### ACTIVITY
Write out, word for word, every line from the one containing "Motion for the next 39" through the final line of the records.

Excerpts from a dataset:
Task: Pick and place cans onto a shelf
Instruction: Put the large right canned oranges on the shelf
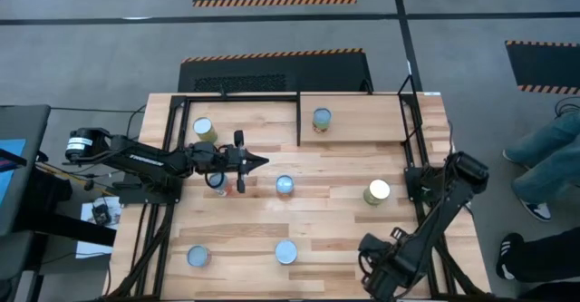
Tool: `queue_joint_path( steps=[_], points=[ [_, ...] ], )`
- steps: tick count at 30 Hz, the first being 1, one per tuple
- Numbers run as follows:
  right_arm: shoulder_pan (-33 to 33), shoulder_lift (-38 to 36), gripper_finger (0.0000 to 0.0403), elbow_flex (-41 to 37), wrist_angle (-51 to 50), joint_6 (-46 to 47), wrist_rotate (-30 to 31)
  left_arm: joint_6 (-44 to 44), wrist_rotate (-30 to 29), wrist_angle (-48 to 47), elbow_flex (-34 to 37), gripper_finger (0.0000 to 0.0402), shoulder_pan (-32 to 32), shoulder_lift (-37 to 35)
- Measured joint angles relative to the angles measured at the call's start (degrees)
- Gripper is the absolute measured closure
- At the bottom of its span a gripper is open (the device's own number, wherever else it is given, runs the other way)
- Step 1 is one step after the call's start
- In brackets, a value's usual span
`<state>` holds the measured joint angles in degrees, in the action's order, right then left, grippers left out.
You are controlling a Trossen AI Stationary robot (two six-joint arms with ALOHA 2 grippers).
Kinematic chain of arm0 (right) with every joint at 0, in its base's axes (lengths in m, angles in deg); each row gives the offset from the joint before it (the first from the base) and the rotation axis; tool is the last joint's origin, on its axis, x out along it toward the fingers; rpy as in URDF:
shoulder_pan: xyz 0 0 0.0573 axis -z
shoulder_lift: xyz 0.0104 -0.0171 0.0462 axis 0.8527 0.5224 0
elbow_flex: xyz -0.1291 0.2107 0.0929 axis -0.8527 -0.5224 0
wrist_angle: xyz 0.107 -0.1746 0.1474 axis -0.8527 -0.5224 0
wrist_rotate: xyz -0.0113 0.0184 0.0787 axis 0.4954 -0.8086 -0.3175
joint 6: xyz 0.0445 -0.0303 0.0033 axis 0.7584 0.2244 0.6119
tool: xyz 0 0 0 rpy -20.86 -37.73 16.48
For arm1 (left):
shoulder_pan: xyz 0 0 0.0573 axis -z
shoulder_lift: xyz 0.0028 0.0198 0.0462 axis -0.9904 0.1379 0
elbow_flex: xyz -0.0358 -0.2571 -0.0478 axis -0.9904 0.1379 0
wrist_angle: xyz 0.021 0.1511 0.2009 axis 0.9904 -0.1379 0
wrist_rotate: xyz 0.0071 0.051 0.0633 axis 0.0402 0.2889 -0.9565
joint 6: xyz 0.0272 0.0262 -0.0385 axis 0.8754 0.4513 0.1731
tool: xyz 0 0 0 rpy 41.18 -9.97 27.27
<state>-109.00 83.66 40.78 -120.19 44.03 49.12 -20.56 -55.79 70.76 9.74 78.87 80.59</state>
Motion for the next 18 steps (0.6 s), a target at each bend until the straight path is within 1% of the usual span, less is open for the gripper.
queue_joint_path(
  steps=[3,5,10,13,18],
  points=[
    [0.4,-0.2,0.0312,-1.0,0.2,0.4,-2.9,-0.1,0.0,-0.1,0.0,0.0401,0.0,0.0],
    [0.8,-0.1,0.0313,-1.1,0.3,0.4,-3.2,-0.1,0.0,-0.1,0.0,0.0401,0.0,0.0],
    [1.2,-0.1,0.032,-1.2,0.2,-3.0,-2.9,-0.1,0.0,-0.1,0.0,0.0401,0.0,0.0],
    [1.1,-0.1,0.0341,-1.2,0.1,-5.5,-2.6,-0.1,0.0,-0.1,0.0,0.0401,0.0,0.0],
    [1.7,-0.1,0.039,-0.7,-0.6,-10.9,-2.0,-0.6,0.1,-0.1,0.0,0.0401,0.0,0.0]
  ],
)
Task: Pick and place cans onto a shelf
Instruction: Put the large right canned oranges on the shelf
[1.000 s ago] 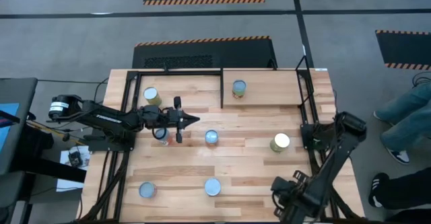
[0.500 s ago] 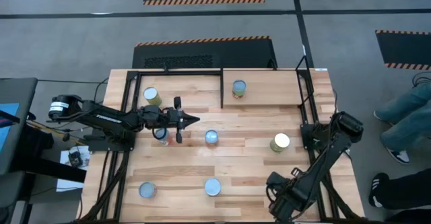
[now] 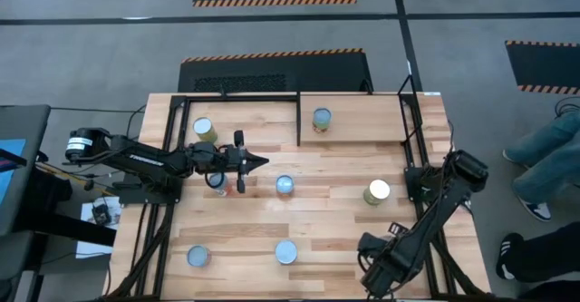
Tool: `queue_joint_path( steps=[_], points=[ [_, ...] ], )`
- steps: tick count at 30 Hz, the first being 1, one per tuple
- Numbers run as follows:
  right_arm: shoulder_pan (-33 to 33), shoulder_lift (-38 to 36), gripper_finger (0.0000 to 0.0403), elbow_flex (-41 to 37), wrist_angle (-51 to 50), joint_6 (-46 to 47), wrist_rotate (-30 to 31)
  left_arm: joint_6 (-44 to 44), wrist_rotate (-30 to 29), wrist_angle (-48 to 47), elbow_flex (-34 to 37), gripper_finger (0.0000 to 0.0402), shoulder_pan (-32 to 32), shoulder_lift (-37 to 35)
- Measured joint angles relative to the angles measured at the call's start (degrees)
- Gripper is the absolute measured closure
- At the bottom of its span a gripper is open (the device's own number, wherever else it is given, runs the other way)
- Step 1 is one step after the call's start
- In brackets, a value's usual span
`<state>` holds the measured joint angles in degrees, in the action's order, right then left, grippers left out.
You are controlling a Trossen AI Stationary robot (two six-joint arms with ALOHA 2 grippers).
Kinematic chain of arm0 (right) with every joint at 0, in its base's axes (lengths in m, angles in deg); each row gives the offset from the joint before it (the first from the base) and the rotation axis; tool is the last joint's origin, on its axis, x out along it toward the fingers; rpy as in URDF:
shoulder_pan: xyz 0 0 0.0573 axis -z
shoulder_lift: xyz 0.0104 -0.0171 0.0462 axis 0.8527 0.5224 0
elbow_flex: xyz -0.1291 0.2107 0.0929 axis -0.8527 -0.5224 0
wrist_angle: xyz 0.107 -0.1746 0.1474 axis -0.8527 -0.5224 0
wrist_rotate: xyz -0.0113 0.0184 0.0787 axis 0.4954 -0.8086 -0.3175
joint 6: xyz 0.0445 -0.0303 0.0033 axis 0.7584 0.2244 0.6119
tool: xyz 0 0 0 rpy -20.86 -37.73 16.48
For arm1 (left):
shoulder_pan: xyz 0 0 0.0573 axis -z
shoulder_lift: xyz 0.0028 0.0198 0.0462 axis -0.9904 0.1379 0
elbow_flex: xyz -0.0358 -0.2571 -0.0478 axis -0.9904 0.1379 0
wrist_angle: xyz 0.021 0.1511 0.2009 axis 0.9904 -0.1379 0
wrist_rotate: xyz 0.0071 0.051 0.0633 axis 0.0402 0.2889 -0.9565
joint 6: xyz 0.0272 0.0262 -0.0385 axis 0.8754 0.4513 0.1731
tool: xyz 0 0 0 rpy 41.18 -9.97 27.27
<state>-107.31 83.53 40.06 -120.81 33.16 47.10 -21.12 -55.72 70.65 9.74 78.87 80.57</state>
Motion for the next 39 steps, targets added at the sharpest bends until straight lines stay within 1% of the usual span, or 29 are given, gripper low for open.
queue_joint_path(
  steps=[2,5,9,13,17,19,20,24,29,32,35,39],
  points=[
    [0.6,0.2,0.0396,1.0,-1.9,-3.1,0.5,0.0,0.0,0.0,0.0,0.0401,0.0,0.0],
    [2.2,0.3,0.039,4.0,-3.6,-8.9,0.7,0.1,0.0,0.5,0.0,0.0401,0.0,0.0],
    [5.1,0.3,0.0397,9.9,-7.2,-18.5,1.3,1.7,0.0,1.5,0.0,0.0401,0.0,0.0],
    [8.7,0.2,0.0396,17.1,-11.7,-26.8,4.5,3.7,-1.2,2.3,0.0,0.0401,0.0,0.0],
    [14.1,0.2,0.0398,23.8,-18.0,-36.0,9.7,4.6,-1.5,2.5,0.0,0.0401,-0.4,0.0],
    [17.9,0.0,0.0398,26.1,-18.7,-40.5,11.8,4.6,-1.2,2.8,0.0,0.0401,-0.9,0.0],
    [20.1,-0.5,0.0398,26.4,-18.4,-43.5,11.7,4.6,-1.2,3.1,0.0,0.0401,-1.1,0.0],
    [30.0,-2.2,0.0397,26.6,-19.0,-54.7,10.2,3.9,-1.1,3.7,-0.1,0.0401,-2.3,0.0],
    [42.7,-3.2,0.0398,25.6,-18.8,-66.4,10.7,3.4,-0.1,2.6,-0.1,0.0401,-2.8,0.0],
    [48.9,-5.3,0.0397,22.9,-18.7,-69.7,11.8,2.8,0.0,2.6,-0.1,0.0401,-2.8,0.0],
    [53.7,-9.4,0.0399,17.2,-18.5,-71.4,13.3,2.5,0.0,2.1,-0.1,0.0401,-2.8,0.0],
    [58.2,-15.6,0.0398,9.2,-13.3,-72.9,14.7,2.5,0.0,2.3,-0.1,0.0401,-2.8,0.0]
  ],
)
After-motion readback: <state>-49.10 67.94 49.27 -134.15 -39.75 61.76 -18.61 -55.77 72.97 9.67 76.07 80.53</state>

### PROBLEM SOLUTION
Motion for the next 39 steps, targets added at the sharpest bends until straight lines stay within 1% of the usual span, or 29 are given, gripper low for open.
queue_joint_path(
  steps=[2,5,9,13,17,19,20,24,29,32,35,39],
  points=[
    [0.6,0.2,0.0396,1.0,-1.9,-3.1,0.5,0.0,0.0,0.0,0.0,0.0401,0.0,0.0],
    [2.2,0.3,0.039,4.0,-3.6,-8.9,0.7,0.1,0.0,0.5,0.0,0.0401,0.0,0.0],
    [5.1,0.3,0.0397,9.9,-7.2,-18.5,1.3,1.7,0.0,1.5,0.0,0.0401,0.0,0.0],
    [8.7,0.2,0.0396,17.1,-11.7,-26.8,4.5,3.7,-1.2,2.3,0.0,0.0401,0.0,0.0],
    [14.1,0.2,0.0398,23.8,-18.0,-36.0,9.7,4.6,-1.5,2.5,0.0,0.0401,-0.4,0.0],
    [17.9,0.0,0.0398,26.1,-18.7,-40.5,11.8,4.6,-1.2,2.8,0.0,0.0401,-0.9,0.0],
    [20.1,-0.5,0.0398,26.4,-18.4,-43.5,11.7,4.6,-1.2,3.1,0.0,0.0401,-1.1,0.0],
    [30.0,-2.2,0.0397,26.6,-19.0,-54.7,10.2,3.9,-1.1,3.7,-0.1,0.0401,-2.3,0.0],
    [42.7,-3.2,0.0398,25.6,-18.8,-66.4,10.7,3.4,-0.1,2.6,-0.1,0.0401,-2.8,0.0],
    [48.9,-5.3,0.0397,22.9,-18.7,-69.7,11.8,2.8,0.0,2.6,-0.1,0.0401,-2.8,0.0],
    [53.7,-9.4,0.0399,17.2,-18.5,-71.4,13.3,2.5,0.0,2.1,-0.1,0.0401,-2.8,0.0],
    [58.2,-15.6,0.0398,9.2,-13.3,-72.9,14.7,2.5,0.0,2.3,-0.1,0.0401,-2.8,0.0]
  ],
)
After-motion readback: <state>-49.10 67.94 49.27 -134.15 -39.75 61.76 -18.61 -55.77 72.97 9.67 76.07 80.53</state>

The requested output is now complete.